In the wake of the Industrial Revolution, when schools began to educate many more children as they transitioned from working on farms and in factories, teachers began to use standardized tests to test students. Between 1840 and 1875, education evolved into more formal and standardized practices and teachers replaced oral testing with written examinations.
From 1875 through the end of World War I, standardized tests were developed to determine student preparation for college. In 1890, the president of Harvard College proposed a national entrance exam for American colleges. In 1900, the College Entrance Examination Board was established, and one year later, tests were offered throughout the United States in nine subjects. In 1905, Alfred Binet, a psychologist, developed the IQ test as we know it, which was a standardized test of intelligence: the Stanford-Binet Intelligence Test.
From 1900 to 1932, various high school tests, vocational tests, and even athletic assessments, were used and statewide testing programs emerged. In 1914, the National Education Association endorsed standardized testing for students. In 1916, the College Board—an organization of American universities and other educational organizations—began development of testing in six subject areas, including assessments such as essays, translation of foreign languages, and written compositions. During World War I, the United States military also used testing to help assign serviceman to jobs during the war.
In 1926, the College Board created the Scholastic Aptitude Test (“SAT”). The test had about 300 questions that tested vocabulary and basic mathematics. Around 1930, the SAT had already morphed into the test we recognize today—with a verbal and math section. (The written portion came much later, in the 2000s.) By the end of World War II, the SAT had become a staple for high school students who intended to attend college in the United States.
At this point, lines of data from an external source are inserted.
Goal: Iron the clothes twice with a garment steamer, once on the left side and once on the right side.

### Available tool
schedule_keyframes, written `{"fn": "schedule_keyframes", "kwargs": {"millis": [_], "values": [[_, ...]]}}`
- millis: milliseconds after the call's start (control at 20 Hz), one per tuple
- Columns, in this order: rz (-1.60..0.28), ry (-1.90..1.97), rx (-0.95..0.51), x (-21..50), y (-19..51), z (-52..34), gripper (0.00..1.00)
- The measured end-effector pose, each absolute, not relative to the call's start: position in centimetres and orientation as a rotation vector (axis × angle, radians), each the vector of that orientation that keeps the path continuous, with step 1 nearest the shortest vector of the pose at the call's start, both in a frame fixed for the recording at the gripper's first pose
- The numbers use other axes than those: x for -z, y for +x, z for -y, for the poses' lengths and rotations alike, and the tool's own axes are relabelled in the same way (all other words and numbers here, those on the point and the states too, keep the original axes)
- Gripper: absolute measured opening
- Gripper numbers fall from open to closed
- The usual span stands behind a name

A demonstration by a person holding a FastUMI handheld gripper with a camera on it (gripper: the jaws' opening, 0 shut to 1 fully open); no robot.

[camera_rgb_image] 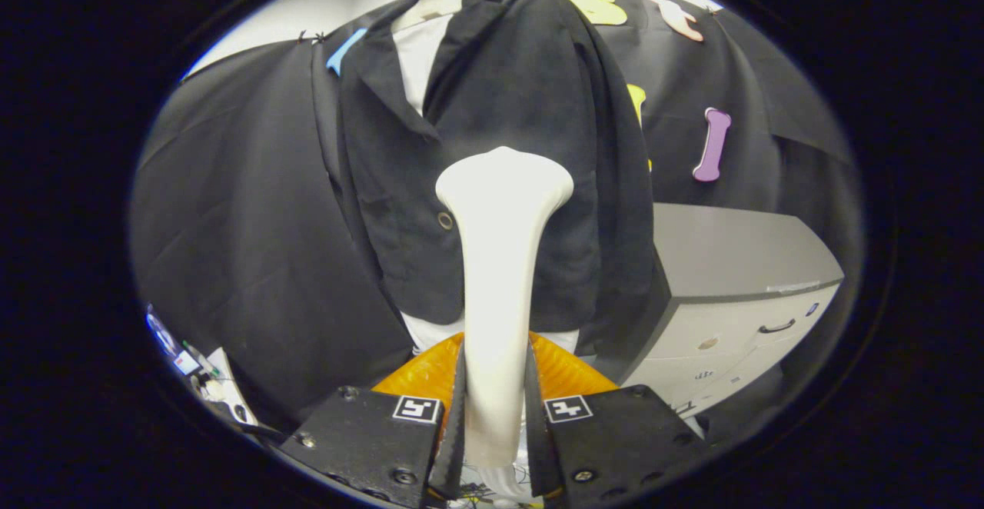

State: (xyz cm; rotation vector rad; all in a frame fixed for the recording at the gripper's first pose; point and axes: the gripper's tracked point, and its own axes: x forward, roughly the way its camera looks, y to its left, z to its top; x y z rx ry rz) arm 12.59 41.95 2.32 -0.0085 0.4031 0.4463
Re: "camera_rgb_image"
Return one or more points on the white electronic device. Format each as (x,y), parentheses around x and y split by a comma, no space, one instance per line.
(219,386)

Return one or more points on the white shirt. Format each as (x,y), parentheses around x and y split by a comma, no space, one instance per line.
(421,63)

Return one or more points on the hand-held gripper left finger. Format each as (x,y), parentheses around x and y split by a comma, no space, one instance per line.
(453,432)

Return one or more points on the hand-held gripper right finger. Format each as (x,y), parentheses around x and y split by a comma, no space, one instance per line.
(538,440)

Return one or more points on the black backdrop cloth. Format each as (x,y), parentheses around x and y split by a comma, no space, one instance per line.
(246,224)

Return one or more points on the grey cabinet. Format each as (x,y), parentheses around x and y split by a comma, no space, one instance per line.
(730,255)

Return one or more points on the cream mannequin hanger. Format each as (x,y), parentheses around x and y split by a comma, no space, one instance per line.
(430,5)

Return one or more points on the black suit jacket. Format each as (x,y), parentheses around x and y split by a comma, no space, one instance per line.
(523,78)

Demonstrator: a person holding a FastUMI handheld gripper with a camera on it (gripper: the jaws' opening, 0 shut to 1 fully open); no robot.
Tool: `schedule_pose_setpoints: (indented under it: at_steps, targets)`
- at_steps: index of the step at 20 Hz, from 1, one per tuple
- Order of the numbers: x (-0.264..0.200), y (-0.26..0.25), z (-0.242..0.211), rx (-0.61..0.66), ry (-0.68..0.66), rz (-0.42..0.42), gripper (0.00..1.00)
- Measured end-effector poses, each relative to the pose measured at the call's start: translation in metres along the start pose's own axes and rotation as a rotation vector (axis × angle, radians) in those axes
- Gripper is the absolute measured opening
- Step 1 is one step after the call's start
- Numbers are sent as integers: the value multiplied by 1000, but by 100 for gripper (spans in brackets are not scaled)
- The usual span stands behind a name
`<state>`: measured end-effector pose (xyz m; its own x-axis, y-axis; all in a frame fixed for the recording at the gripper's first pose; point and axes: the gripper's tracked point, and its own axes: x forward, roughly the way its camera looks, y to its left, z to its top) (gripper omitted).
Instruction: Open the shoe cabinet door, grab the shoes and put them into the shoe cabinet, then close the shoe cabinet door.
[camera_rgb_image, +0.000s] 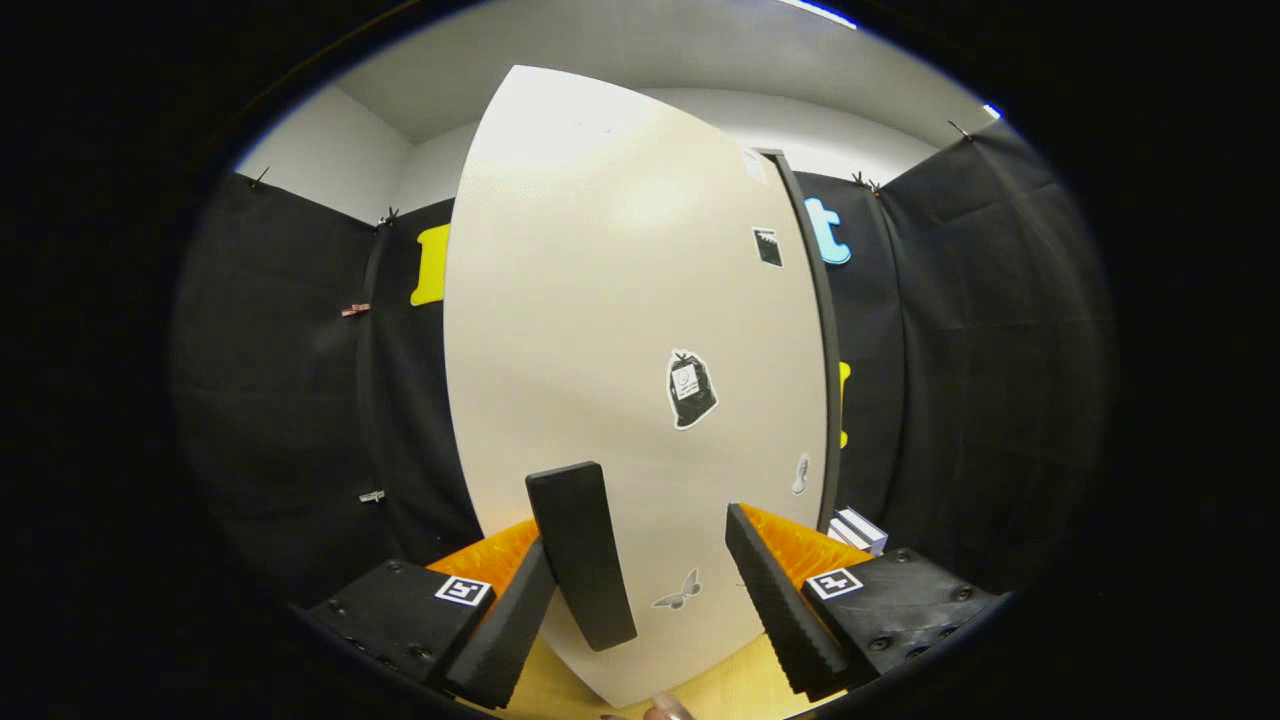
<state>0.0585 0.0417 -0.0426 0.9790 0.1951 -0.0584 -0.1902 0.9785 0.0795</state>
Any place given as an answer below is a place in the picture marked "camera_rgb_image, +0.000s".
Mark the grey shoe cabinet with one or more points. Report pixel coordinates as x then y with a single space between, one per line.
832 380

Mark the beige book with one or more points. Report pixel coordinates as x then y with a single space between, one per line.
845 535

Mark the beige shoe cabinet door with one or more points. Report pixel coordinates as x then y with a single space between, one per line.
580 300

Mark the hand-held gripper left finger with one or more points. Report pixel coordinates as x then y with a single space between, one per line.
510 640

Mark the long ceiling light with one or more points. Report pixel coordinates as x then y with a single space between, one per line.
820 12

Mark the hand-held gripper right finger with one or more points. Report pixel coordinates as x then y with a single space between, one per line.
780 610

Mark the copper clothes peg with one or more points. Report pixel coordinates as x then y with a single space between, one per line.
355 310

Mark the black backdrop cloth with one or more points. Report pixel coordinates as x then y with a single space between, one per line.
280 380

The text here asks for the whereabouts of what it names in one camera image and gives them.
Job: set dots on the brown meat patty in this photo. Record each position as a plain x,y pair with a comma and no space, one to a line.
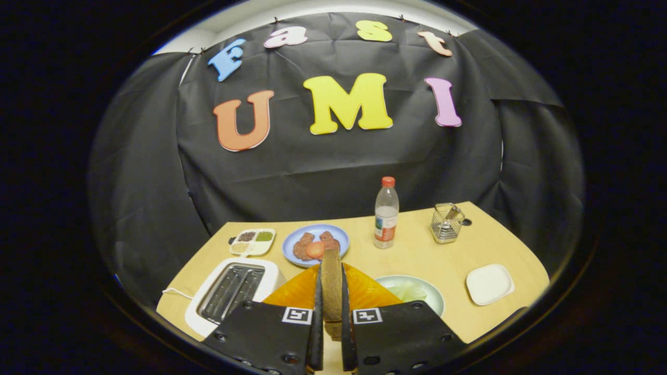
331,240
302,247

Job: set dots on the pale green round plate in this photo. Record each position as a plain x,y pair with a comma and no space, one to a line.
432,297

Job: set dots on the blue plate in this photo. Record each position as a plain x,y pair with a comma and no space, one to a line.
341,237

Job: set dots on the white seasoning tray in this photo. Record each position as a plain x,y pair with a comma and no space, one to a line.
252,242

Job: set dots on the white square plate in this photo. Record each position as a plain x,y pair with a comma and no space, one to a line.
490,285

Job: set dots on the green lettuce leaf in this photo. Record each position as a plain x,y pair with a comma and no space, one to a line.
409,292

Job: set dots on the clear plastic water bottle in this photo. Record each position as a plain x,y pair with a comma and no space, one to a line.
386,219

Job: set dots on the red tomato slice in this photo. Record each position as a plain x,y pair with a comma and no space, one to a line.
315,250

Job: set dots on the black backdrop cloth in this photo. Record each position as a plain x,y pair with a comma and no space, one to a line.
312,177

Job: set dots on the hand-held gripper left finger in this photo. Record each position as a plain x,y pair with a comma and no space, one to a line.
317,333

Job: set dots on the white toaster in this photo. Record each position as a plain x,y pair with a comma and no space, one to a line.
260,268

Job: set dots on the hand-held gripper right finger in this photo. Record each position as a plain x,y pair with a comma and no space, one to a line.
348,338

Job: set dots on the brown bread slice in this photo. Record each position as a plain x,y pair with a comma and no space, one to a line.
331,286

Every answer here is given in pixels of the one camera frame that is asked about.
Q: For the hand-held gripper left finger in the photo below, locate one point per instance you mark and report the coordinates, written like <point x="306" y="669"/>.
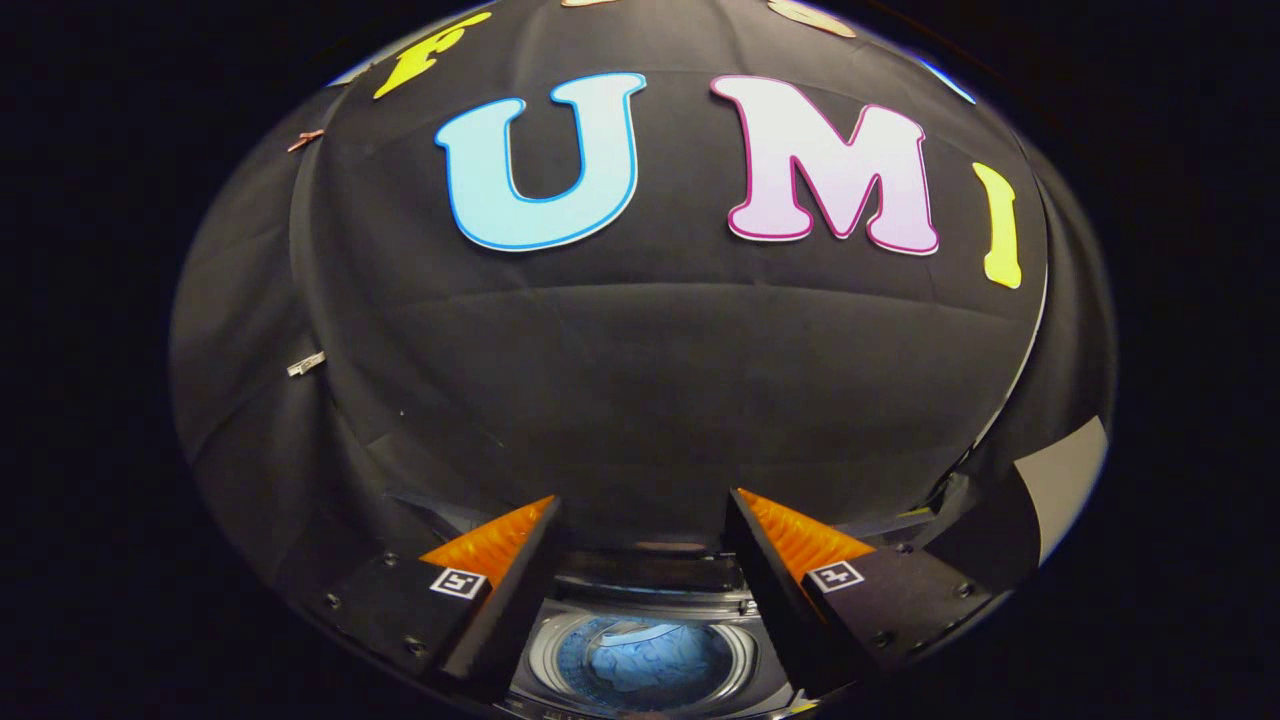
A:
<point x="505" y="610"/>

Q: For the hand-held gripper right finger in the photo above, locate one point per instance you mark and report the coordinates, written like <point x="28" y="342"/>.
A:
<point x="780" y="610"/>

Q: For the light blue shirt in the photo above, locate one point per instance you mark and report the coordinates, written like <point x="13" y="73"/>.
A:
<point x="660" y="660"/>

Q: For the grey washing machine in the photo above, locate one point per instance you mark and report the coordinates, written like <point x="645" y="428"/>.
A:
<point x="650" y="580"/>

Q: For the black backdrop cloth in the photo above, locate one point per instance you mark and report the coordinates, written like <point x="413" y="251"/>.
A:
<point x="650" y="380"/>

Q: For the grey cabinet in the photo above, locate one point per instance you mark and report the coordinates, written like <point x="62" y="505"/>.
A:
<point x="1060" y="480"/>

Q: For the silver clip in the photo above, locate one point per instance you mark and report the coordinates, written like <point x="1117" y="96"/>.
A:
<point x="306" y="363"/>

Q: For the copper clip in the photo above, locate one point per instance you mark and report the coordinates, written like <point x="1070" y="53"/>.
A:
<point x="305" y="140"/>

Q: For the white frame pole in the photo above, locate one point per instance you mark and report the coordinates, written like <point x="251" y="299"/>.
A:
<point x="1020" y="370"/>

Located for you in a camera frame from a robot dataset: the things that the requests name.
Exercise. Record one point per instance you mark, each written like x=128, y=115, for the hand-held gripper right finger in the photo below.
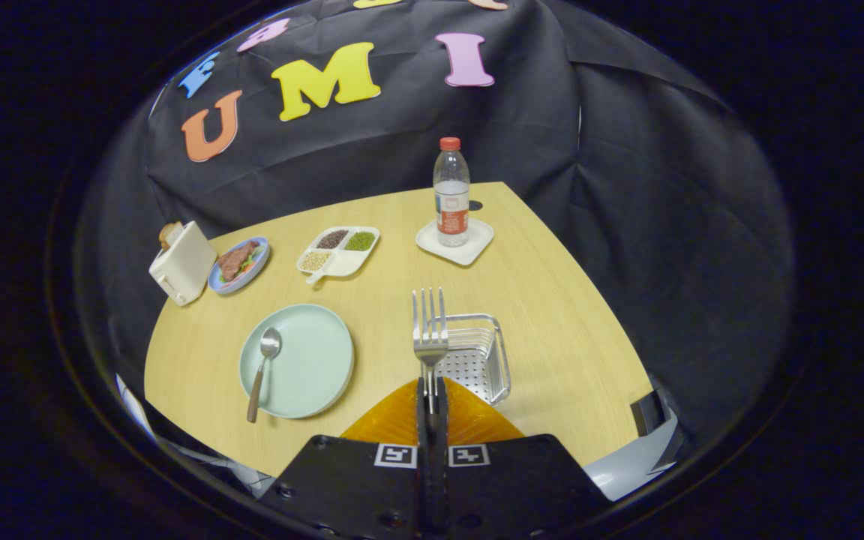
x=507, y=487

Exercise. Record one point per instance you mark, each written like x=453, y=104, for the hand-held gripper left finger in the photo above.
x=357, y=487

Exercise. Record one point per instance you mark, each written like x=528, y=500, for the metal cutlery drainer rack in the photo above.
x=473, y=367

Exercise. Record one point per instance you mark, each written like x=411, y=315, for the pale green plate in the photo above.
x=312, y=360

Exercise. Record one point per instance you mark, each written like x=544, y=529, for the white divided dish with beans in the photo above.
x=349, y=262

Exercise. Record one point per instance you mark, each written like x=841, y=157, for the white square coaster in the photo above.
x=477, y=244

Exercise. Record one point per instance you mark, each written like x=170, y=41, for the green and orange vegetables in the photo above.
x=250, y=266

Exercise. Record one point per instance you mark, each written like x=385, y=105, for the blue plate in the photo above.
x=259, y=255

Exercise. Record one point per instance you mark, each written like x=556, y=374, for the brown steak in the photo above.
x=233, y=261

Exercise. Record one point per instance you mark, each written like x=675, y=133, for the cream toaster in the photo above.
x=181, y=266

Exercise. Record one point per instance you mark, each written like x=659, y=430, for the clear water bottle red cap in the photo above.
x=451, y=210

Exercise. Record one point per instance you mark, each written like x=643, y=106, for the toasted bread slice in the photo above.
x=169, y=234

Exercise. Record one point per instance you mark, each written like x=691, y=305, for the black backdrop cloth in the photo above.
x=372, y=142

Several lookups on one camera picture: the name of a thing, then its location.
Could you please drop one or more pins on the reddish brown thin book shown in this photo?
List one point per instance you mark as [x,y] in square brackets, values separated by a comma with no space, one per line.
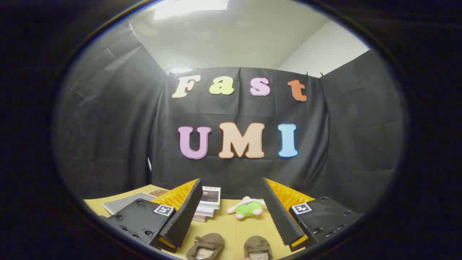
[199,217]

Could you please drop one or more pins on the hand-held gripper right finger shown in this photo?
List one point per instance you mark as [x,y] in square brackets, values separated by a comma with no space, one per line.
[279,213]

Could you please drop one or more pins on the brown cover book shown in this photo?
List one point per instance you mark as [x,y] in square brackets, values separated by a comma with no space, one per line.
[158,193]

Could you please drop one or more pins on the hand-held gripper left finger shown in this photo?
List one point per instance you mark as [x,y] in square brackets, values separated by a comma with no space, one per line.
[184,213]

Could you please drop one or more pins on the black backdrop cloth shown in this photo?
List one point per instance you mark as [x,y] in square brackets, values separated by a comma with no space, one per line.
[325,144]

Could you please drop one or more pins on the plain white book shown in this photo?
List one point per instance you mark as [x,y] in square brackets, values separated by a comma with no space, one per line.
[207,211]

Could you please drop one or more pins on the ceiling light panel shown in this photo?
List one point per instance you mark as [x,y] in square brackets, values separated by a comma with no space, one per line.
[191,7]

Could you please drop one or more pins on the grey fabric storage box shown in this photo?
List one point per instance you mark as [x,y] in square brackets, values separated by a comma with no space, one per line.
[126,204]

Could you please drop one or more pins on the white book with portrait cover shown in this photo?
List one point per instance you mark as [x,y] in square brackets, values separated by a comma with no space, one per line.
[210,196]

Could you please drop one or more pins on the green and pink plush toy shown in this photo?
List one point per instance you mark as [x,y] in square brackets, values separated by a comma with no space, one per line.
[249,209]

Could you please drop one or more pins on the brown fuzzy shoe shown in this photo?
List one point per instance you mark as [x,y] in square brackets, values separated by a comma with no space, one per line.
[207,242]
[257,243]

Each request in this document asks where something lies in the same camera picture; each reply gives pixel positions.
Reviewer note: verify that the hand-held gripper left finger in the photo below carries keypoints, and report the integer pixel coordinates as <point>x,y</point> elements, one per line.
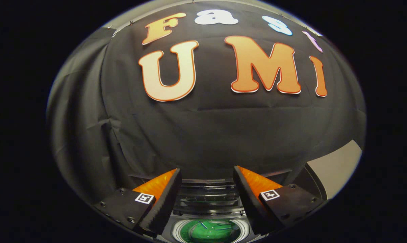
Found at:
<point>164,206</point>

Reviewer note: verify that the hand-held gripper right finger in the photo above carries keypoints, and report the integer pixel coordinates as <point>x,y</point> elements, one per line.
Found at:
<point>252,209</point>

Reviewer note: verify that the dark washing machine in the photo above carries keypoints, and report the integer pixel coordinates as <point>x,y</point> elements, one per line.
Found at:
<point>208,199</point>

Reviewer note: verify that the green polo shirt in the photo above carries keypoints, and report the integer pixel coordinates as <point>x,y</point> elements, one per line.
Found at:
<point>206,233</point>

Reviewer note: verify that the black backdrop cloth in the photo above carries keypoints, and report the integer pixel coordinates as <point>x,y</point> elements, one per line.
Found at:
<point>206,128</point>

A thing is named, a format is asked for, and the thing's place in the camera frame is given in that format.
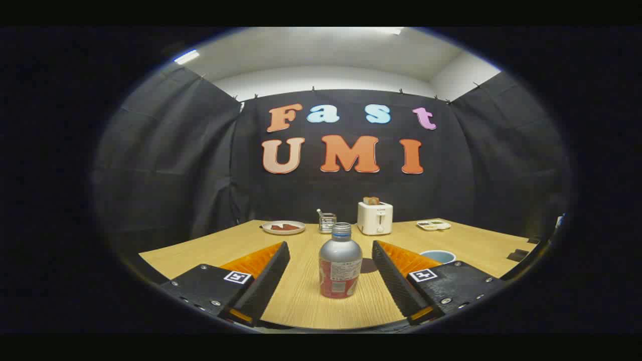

In 1929, Everett Franklin Lindquist, an education professor at the University of Iowa, started the first significant statewide testing program for high school students, and by the late 1930s, such tests were available to schools outside Iowa. Levitra http://www.wolfesimonmedicalassociates.com/levitra/
These various standardized tests were initially graded manually, and it was not until 1936 that an automatic test scanner was created that used electrical current to pick up marks made by pencils.
In 1959, E.F. Lindquist created the American College Testing (“ACT”) as a competitor test to the SAT. The ACT included questions about a test-taker’s interests. The ACT also tested math, reading, English skills, and scientific facts and principles. Traditionally, the ACT was more commonly accepted in the Midwest and South, while the East and West Coasts preferred the SAT.
However, students in the United States are tested nearly each year of grade school as well, before even thinking about college applications. In 1965, the Elementary and Secondary Education Act was a vehicle for new and increased uses of tests to evaluation programs. Later, largely as a result of the 2001 No Child Left Behind education reform, state-mandated standardized testing to assess student performance was expanded in the United States.
While testing has been a frequently-utilized measure of what has been learned and retained, most schools and colleges consider far more than those test results. In fact, there are several schools that no longer require test scores as part of a student’s application, instead examining their larger academic history – from grades and athletics, to community involvement and internships.